### [Your assignment]
From the entries below, return every line that includes the word "crumpled".

### [Data]

....

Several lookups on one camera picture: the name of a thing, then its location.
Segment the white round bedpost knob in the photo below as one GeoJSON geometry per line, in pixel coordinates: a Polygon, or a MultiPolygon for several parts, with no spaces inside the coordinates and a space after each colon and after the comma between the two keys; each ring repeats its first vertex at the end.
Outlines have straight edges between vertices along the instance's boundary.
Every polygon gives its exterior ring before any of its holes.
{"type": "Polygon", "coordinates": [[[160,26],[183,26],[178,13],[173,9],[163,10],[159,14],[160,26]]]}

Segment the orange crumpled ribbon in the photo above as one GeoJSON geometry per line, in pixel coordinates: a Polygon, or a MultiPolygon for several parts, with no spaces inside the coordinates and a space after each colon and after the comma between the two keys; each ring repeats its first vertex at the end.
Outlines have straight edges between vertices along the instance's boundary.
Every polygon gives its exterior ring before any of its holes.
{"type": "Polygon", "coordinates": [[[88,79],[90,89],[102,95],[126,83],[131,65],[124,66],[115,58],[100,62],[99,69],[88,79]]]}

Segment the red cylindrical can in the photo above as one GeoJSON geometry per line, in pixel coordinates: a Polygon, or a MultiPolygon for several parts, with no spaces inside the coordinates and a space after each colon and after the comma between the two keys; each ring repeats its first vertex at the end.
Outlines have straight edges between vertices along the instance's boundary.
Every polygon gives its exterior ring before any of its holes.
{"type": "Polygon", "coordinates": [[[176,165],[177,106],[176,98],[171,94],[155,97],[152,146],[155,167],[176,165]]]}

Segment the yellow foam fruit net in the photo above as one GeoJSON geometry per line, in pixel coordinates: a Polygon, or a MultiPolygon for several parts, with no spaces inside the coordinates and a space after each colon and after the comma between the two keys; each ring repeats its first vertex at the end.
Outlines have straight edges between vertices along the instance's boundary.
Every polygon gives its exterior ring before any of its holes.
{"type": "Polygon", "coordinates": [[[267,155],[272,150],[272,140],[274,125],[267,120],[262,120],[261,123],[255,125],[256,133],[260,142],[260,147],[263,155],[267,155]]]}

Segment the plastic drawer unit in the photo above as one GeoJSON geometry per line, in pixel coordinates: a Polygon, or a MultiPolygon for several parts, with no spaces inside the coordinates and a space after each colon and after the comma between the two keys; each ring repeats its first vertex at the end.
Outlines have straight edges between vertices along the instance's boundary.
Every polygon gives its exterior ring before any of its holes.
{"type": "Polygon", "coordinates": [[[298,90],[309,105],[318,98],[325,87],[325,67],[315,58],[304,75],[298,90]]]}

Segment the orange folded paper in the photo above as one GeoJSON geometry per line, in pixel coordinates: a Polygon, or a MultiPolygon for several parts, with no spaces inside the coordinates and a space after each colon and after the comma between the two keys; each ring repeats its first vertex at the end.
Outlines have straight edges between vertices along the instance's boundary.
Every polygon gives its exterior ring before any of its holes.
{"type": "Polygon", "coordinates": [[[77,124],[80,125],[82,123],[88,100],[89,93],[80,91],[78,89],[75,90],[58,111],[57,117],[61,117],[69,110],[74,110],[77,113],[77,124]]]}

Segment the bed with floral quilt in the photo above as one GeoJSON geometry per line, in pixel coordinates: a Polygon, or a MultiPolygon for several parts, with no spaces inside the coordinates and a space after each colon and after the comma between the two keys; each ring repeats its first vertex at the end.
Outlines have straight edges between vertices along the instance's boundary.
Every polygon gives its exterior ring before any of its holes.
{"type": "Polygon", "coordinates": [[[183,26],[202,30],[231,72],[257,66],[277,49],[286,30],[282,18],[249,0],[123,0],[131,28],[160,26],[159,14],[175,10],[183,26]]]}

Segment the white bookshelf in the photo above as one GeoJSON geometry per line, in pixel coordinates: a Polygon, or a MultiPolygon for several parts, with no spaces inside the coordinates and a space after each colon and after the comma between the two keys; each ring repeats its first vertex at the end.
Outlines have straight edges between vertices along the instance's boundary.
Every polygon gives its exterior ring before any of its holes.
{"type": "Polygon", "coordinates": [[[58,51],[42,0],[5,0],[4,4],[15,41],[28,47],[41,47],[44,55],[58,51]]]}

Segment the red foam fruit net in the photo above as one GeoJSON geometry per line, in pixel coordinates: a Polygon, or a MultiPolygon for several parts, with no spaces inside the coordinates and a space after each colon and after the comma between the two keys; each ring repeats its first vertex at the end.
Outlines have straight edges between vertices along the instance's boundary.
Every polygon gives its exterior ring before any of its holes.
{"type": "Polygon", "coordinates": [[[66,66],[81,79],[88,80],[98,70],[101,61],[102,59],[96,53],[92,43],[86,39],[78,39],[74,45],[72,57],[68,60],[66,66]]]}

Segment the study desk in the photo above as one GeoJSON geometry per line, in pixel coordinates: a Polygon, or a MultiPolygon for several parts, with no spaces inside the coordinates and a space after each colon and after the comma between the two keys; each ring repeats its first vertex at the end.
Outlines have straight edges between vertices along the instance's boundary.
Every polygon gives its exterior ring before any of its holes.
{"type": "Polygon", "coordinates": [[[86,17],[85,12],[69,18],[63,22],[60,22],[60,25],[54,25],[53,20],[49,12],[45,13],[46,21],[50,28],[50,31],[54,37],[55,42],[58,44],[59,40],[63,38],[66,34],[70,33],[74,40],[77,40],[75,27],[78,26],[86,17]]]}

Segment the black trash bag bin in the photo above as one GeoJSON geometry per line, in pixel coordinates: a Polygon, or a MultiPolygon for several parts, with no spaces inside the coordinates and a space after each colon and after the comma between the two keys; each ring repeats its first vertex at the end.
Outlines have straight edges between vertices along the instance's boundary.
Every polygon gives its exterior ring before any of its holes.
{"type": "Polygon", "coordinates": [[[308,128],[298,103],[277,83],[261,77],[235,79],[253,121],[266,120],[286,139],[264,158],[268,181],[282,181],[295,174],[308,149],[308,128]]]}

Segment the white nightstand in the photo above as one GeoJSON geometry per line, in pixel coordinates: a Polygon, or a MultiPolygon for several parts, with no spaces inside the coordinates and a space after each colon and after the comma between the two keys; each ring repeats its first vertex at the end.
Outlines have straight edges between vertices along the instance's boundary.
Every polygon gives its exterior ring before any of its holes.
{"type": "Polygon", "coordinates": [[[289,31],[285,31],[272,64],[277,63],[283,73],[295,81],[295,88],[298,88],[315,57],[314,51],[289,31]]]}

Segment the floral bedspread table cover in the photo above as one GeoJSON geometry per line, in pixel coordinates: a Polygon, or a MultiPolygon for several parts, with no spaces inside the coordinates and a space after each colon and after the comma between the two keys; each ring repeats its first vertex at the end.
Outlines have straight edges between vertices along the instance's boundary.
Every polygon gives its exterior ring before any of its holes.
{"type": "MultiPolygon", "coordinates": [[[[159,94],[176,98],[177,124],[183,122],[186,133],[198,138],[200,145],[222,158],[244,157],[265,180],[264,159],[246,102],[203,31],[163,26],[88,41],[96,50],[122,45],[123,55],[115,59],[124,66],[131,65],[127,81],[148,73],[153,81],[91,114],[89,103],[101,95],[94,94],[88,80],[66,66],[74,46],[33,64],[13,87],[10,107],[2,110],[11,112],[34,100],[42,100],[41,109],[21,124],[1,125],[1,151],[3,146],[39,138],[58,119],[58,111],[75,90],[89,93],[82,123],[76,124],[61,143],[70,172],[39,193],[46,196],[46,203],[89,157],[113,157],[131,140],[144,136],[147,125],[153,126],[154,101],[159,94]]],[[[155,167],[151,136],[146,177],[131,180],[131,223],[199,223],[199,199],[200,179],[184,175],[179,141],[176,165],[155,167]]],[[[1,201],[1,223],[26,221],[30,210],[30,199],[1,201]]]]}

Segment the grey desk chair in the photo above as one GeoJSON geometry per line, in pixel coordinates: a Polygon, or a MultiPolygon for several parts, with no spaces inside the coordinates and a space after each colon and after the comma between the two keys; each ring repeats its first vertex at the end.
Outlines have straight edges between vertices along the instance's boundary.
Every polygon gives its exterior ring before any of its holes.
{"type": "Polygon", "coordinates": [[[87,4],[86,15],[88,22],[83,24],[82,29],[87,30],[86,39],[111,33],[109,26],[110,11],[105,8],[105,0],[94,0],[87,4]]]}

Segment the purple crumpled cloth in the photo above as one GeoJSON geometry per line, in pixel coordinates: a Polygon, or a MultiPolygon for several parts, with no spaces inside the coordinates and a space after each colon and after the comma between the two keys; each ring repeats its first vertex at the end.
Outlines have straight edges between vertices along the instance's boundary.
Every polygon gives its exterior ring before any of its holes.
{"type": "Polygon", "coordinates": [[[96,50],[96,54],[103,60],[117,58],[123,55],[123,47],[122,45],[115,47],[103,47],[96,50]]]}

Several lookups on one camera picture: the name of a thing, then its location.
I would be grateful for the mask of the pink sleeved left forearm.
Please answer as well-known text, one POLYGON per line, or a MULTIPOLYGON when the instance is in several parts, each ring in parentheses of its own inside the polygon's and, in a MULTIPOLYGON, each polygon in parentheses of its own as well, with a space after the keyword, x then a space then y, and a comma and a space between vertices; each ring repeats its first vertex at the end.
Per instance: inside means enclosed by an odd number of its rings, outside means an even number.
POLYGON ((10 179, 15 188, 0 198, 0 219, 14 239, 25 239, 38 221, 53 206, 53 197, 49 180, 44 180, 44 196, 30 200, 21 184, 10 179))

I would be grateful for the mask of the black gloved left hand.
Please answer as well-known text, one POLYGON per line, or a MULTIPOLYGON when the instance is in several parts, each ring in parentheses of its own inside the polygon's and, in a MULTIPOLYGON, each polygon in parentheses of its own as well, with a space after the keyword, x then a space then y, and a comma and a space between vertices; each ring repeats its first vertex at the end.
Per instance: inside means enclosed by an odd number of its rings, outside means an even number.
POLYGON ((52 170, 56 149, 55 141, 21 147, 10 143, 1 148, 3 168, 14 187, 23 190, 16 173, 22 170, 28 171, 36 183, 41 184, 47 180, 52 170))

....

### [Answer to the problem]
Segment the orange crumpled ribbon in the photo above as one GeoJSON geometry per line, in pixel coordinates: a Polygon, or a MultiPolygon for several parts, with no spaces inside the coordinates and a space after each colon and after the comma between the two keys; each ring repeats its first vertex at the end.
Segment the purple crumpled cloth in the photo above as one GeoJSON geometry per line, in pixel coordinates: a Polygon, or a MultiPolygon for several parts, with no spaces inside the coordinates and a space after each colon and after the comma between the two keys; each ring repeats its first vertex at the end.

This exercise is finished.